What’s the difference between these two boys? Yes, this is a shameless trick question. On the surface, they have a different mouth and background. One looks happy, the other a little sad. The REAL reason I asked this question is because there’s another less obvious but more significant difference: Me.
I made these drawings when my wife was recently out of town for a week…in Hawaii. The boys and I were not in Hawaii. We were at home…in Minnesota. In January. Minnesota and Hawaii have the ability to create different moods in people, especially in January. Add in a very busy week full of long hours, solo parenting, and science fairs my stress level went up a few points.
By the end of the week, I realized that the look on my boy’s faces had changed too. Sure, they missed their mom, but I knew that wasn’t the most significant factor. I had let my stress, low energy and winter blues get the best of me. My boys were mirroring the expression they were seeing from me. No only that, they were taking on my mood as well.
When children and youth see a steady stream of adult expressions that are moody, depressed, frustrated, stressed and in general less than happy, it sends a non-verbal message. Non-verbal messages are powerful for boys, especially when they come from men. They can easily internalize the belief that it’s “manly” to be frustrated, over-concerned, controlled by circumstances and in general less than happy.

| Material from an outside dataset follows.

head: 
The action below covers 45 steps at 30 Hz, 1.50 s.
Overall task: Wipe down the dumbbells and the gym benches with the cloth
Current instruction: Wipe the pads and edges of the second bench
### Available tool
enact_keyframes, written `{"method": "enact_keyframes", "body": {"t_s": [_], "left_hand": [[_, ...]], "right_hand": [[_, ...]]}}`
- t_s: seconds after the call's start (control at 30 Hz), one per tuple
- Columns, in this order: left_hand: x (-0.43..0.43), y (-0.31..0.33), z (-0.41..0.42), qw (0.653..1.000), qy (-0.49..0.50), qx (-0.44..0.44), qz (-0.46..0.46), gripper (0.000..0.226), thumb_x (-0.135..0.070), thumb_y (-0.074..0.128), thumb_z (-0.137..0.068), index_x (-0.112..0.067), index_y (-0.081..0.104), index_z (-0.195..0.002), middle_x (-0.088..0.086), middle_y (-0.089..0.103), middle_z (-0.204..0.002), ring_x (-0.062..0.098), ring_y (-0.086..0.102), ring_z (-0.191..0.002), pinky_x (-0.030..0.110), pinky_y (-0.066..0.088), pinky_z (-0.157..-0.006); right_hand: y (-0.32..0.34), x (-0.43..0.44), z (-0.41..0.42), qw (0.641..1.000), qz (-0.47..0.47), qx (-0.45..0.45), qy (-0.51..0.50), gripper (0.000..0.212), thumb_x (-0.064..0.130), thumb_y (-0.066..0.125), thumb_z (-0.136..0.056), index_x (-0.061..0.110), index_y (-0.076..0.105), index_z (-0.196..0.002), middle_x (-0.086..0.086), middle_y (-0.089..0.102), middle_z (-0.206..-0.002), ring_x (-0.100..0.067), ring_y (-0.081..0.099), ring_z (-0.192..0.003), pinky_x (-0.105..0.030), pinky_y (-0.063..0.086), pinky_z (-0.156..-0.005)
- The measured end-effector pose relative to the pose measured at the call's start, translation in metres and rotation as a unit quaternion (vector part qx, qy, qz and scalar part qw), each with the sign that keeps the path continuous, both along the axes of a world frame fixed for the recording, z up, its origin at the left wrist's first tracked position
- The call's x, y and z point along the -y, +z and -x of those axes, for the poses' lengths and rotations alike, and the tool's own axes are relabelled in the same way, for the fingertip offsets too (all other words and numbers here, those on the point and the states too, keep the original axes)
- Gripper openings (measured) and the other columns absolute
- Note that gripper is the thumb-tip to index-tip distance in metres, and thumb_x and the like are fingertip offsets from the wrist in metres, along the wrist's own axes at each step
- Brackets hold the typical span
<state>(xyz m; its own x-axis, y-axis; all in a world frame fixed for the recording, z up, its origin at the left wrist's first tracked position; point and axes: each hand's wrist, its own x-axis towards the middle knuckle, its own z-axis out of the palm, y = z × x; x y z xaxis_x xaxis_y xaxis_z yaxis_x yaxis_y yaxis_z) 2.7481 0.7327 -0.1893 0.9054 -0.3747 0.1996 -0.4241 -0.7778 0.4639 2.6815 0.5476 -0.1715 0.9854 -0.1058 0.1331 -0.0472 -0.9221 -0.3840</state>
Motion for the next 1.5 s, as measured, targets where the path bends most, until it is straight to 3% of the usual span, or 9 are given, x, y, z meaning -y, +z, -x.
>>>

The good news is that we don’t need to leave it that way. We can be a better mirror. We can model self-awareness. We can choose our response to our circumstances. We can show with our actions that, even though life isn’t always easy, our mood is our choice. We can make a joke. Crack a smile (if it feels unnatural, you need to practice it more). Be playful. If you’ve forgotten how, just lay down on the floor in the middle of the living room. If you’ve got little boys around they’ll remind you.